Но вот мероприятия кончились, и память о Тяньцзяне стала остывать, как остыл его труп. Однако недели через три его имя вновь всплыло в диалоге между супругами. Они сидели после ужина в спальне и беседовали. Вдруг Цайшу произнес:
— Насколько я понимаю, все признаки налицо — у нас будет ребенок... Что ж, кому на роду написано иметь детей, от этого не уйдет. Тебе не о чем беспокоиться — прожить мы в любом случае сможем, да и война ко времени родов, надо полагать, закончится. А тогда
все войдет в нормальную колею. Знаешь, что мне пришло в голову: если будет мальчик, давай назовем его Тяньцзянем. Все-таки мы дружили несколько месяцев, есть о чем вспомнив. А ты как думаешь?
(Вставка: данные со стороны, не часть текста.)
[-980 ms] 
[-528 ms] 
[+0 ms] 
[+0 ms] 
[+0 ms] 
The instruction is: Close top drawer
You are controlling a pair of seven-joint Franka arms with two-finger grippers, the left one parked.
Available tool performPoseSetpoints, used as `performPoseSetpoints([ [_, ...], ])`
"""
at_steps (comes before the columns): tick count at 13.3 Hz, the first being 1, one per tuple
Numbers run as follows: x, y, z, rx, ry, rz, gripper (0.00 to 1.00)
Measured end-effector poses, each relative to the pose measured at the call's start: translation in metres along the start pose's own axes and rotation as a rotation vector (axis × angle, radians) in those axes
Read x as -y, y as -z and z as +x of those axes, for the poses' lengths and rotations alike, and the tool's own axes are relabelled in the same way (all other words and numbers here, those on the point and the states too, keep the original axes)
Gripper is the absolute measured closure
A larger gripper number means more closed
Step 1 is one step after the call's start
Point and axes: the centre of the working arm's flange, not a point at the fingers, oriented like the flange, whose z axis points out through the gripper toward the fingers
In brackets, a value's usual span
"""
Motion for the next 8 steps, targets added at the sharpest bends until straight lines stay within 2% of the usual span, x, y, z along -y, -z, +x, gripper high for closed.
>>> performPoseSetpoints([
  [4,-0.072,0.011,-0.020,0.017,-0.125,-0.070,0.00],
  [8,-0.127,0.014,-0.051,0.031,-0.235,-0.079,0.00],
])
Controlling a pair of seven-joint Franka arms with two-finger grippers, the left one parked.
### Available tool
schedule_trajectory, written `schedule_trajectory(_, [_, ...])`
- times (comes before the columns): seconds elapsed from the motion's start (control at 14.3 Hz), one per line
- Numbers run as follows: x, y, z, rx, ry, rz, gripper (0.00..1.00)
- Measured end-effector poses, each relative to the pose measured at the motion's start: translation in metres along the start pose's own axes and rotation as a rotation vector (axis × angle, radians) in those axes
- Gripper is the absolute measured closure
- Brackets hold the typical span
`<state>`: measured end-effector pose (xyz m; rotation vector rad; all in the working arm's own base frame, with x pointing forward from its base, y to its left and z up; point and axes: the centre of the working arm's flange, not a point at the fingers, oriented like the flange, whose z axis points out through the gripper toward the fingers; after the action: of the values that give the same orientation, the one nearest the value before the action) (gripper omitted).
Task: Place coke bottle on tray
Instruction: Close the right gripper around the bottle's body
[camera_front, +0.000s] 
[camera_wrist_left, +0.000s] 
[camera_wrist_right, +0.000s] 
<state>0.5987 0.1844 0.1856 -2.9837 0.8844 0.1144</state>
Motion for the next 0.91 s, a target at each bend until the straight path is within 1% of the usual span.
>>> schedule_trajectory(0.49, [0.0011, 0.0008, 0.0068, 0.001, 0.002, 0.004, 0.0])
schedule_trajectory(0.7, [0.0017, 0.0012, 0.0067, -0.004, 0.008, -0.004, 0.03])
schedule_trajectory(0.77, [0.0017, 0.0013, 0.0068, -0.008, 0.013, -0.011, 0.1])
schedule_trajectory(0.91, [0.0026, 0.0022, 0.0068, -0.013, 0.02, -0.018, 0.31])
Маньцянь подошла к окну, открыла ящик письменного стола, долго шарила в нем, будто разыскивая что- то, а потом сказала, опустив голову:
— Нет, я против. Ты видел на панихиде ту, что мы прозвали «авиаматкой»? Вырядилась, будто его вдова, распустила нюни... Ты ведь знаешь натуру Тяньцзяня. Наверняка они были не просто знакомые. Как знать, не оставила ли она... не осталось ли в ней памяти о нем? Вот пусть она и рожает мальчика и называет его в честь отца. А я должна сказать тебе откровенно — я этого ребенка не хотела и вряд ли смогу его полюбить.
Как обычно, Цайшу не стал спорить с женой, а ее последняя фраза вызвала в нем немалое беспокойство — он стал считать себя виноватым в том, что в их жизнь вторгнется непрошеный пришелец. Он откинулся в кресле и зевнул во весь рот:
— Ну ладно, там видно будет. Что-то я уморился! А ты чего там ищешь?
— Ничего особенного,— неопределенно ответила Маньцянь.— И я устала, а вроде бы сегодня никаких дел не было.
Цайшу окинул неспешным взором еще не утратившую грациозности фигуру супруги, и в его взгляде засветились заботливость и нежность.